• WHAT TO WORK ON: The lines from the top of the records below through the one containing "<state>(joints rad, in" are to be transcribed exactly, and nothing else is to be added.

• THE RECORDS:
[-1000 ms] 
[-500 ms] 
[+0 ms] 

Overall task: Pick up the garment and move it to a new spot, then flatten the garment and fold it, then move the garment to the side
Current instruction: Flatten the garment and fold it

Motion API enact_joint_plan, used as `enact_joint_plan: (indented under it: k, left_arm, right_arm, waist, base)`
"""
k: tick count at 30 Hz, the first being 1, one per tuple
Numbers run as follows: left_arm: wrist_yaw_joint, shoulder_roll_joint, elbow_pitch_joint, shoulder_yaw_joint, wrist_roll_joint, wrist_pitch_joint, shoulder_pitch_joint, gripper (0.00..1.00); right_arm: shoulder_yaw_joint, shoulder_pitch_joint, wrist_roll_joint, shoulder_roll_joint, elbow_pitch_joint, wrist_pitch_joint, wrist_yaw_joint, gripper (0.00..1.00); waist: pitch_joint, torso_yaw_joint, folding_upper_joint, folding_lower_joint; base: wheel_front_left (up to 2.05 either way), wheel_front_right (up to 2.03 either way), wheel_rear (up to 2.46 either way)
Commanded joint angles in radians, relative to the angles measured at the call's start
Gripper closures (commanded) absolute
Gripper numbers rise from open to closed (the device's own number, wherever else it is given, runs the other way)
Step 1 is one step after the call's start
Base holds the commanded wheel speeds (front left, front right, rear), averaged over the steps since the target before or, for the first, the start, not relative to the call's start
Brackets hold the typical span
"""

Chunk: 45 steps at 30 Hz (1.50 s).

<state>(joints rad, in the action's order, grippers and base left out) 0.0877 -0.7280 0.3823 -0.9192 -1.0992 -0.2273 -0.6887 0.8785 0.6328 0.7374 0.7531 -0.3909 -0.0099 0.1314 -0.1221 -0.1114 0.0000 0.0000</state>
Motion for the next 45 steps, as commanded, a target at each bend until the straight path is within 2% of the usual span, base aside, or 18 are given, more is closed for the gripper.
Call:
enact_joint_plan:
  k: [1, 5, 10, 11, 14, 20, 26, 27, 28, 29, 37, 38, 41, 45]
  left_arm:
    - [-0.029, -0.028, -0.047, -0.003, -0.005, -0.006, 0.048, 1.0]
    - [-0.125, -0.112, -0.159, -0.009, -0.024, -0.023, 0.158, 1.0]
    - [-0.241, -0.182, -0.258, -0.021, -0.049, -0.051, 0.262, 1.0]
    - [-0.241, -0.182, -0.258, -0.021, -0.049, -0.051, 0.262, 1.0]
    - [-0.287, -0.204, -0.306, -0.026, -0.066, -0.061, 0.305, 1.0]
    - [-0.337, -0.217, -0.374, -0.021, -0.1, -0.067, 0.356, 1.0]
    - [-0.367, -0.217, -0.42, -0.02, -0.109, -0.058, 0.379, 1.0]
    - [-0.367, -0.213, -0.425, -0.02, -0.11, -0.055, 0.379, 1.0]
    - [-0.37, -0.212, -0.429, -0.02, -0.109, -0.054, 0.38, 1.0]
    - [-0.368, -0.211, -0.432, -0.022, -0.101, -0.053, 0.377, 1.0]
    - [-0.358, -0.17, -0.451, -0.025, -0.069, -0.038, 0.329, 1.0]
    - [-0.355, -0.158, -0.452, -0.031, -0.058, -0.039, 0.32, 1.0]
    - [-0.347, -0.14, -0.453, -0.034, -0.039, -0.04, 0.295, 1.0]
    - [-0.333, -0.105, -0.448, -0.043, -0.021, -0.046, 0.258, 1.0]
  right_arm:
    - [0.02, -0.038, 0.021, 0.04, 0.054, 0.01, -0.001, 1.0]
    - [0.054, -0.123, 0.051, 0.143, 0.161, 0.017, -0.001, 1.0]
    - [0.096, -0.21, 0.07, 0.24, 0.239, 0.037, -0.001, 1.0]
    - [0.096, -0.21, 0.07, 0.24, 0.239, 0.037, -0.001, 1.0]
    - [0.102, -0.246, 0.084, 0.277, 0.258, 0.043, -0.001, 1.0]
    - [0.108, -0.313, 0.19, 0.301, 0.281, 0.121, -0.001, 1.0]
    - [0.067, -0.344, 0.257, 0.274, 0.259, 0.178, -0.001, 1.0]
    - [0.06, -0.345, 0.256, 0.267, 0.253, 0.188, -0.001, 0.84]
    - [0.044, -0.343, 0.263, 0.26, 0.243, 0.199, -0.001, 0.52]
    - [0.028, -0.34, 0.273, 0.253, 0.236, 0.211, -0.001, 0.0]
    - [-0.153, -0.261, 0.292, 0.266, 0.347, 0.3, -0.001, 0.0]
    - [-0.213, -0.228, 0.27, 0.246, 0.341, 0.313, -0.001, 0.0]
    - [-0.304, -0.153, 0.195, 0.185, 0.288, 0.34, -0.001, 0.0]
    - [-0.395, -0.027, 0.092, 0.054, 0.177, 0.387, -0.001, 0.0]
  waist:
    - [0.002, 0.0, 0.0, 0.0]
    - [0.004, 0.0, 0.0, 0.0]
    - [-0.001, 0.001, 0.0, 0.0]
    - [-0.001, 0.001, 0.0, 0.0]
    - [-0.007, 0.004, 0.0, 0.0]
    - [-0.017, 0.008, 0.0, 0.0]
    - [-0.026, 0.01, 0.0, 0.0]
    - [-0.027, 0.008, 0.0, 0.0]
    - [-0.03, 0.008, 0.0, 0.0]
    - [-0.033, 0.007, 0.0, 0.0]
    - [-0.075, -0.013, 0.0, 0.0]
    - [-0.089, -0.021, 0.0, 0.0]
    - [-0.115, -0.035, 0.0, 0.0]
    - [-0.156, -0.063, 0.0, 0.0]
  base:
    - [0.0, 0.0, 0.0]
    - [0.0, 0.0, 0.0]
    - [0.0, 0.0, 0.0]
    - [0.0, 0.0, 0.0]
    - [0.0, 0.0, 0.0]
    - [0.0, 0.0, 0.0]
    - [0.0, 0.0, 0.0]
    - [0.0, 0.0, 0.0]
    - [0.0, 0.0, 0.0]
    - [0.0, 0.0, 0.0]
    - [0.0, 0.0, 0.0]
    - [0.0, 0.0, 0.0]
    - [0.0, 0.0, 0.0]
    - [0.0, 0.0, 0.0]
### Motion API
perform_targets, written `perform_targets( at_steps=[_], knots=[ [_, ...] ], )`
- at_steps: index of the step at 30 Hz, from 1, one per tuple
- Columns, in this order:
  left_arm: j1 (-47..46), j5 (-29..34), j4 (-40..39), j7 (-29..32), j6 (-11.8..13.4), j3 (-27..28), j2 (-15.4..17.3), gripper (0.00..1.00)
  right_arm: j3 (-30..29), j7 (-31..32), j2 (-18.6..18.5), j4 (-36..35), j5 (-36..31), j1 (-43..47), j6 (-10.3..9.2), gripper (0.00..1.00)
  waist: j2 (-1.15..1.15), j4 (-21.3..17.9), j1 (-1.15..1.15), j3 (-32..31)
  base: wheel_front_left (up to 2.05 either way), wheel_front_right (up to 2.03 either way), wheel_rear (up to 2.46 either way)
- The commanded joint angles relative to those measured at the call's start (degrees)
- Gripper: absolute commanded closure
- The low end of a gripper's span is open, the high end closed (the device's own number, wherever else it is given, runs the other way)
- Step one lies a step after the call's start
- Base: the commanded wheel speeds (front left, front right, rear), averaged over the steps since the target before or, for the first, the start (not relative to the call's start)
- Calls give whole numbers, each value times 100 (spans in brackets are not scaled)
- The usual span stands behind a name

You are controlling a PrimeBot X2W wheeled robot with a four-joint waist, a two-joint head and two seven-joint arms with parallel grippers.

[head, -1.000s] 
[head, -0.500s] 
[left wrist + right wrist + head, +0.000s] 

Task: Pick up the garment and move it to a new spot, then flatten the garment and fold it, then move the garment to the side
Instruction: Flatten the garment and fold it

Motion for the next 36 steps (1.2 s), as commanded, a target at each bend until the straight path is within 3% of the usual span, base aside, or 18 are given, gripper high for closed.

• WRITTEN ANSWER:
[-1000 ms] 
[-500 ms] 
[+0 ms] 

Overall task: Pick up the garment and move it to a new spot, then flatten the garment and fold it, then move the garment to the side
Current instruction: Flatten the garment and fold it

Motion API enact_joint_plan, used as `enact_joint_plan: (indented under it: k, left_arm, right_arm, waist, base)`
"""
k: tick count at 30 Hz, the first being 1, one per tuple
Numbers run as follows: left_arm: wrist_yaw_joint, shoulder_roll_joint, elbow_pitch_joint, shoulder_yaw_joint, wrist_roll_joint, wrist_pitch_joint, shoulder_pitch_joint, gripper (0.00..1.00); right_arm: shoulder_yaw_joint, shoulder_pitch_joint, wrist_roll_joint, shoulder_roll_joint, elbow_pitch_joint, wrist_pitch_joint, wrist_yaw_joint, gripper (0.00..1.00); waist: pitch_joint, torso_yaw_joint, folding_upper_joint, folding_lower_joint; base: wheel_front_left (up to 2.05 either way), wheel_front_right (up to 2.03 either way), wheel_rear (up to 2.46 either way)
Commanded joint angles in radians, relative to the angles measured at the call's start
Gripper closures (commanded) absolute
Gripper numbers rise from open to closed (the device's own number, wherever else it is given, runs the other way)
Step 1 is one step after the call's start
Base holds the commanded wheel speeds (front left, front right, rear), averaged over the steps since the target before or, for the first, the start, not relative to the call's start
Brackets hold the typical span
"""

Chunk: 45 steps at 30 Hz (1.50 s).

<state>(joints rad, in the action's order, grippers and base left out) 0.0877 -0.7280 0.3823 -0.9192 -1.0992 -0.2273 -0.6887 0.8785 0.6328 0.7374 0.7531 -0.3909 -0.0099 0.1314 -0.1221 -0.1114 0.0000 0.0000</state>

The submitted response is complete.